Персик начала доставать из ящика-термоса кастрюльки и другую посуду. Три лунопса бесшумно присоединились к компании; она поставила им миски. Они принялись лакать, искоса поглядывая на Джекко. Он знал, что они очень сильные, несмотря на лапы-тростинки.
— Давай сядем здесь.
Она плюхнулась на пол и с силой вгрызлась во что-то твердое и плоское, похожее на сухую плитку. Джекко заметил, что у нее красивые зубы. Темная кожа выгодно их оттеняла и зрительно увеличивала глаза. Ему еще не случалось видеть людей, так разительно непохожих на него самого. Это вызывало интерес и одновременно смутную тревогу.
— Попробуй мед.
Персик протянула ему контейнер и ложку, с виду чистые. Джекко с энтузиазмом попробовал тягучую жидкость: о меде в старинных книгах отзывались очень высоко. Сперва он ощутил во рту только мягкую скользкую каплю, но тут же язык окутала сладость — в сто раз слаще всего, что он когда-либо ел. И она не растворилась, а шибанула в нос, почти в уши. Животная еда. Он осторожно попробовал еще.
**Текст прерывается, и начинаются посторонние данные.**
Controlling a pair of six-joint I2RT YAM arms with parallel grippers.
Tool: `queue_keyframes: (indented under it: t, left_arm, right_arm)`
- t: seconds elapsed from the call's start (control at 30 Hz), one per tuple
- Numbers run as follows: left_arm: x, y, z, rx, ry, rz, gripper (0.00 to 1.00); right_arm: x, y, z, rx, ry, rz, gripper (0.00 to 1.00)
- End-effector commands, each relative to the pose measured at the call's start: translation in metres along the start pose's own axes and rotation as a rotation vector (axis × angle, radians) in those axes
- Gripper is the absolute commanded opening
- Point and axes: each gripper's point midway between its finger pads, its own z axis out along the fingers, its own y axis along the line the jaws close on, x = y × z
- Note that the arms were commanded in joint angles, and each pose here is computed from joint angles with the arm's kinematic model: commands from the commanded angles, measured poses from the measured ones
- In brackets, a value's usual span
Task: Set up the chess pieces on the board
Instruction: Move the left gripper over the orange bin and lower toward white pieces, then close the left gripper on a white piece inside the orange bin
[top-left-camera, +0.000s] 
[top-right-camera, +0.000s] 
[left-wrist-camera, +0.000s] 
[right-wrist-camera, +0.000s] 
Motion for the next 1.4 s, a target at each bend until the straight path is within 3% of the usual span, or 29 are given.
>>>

— Хлеб не предлагаю. Для него нужна какая-то химия, не знаю какая. Чтобы получался легкий.
— У тебя нет терминала доступа?
— С ним что-то не так, — отвечала Персик с набитым ртом. — Или я не умею с ним управляться. У нас такого большого никогда не было. Мои родные все были путешественники. Считали, что нужен чувственный опыт. — Она кивнула, облизывая пальцы. — Ушли к Реке, когда мне было четырнадцать.
— Тебя очень рано оставили одну. Мои ждали до этого года, моего восемнадцатилетия.
— Я была не одна, с двумя старшими двоюродными братьями. Но они взяли флайер и полетели на север, к той части Реки, которая называется Затишье. Я осталась здесь. Я хочу сказать, мы всегда были в дороге, никогда нигде не жили. Я хотела быть как растения, пустить корни.
— Я могу глянуть на твою программу, — предложил Джекко. — Я видел много разных моделей. Почти год провел в городах.
— Чего мне нужно, так это корову. Или козу.
— Зачем?
— Для молока. Я так думаю, нужна пара.
Опять про животную еду; Джекко чуть поморщился. Но в целом было приятно сидеть с нею в синих сумерках, под тихий плеск прибоя внизу.
— Я видел много лошадей, — сказал он. — У них бывает молоко?
— Я не думаю, что лошади особо годятся для молока.
Персик вздохнула — деловито, настороженно. Чувствовалось, что голова у нее постоянно гудит от планов и намерений. Внезапно она глянула вверх и пронзительно зашипела:
— Шшштт! IIIниитт!
Кто-то белый пронесся над ними, потом еще двое. Они кружили так яростно, что Джекко пригнулся.
— Хорошо-хорошо, — сказала им Персик. — Давайте за дело.
— Это кто?
— Мои летучие мыши. Едят комаров и мошек.
Она снова зашипела, и самая большая летучая мышь повисла на ее руке, принялась слизывать мед. У мыши была злобная морщинистая мордочка.
Джекко снова успокоился. По крайней мере, от этого места и странной девушки останутся воспоминания для Реки.
Там, где темное небо сходилось с почти черным морем, двигался огонек.
— Что это? — спросил Джекко.
— Ой, морской паром. Он идет к пристани на Реке.
— А люди на нем есть?
— Уже нет. Постой, я тебе сейчас покажу.
Она вскочила и уже открывала дверцу в стене, за которой был пульт управления, когда раздался мелодичный компьютерный голос:
— Морской паром Эф-девять вызывает станцию «Джульетта»! Станция «Джульетта», ответьте!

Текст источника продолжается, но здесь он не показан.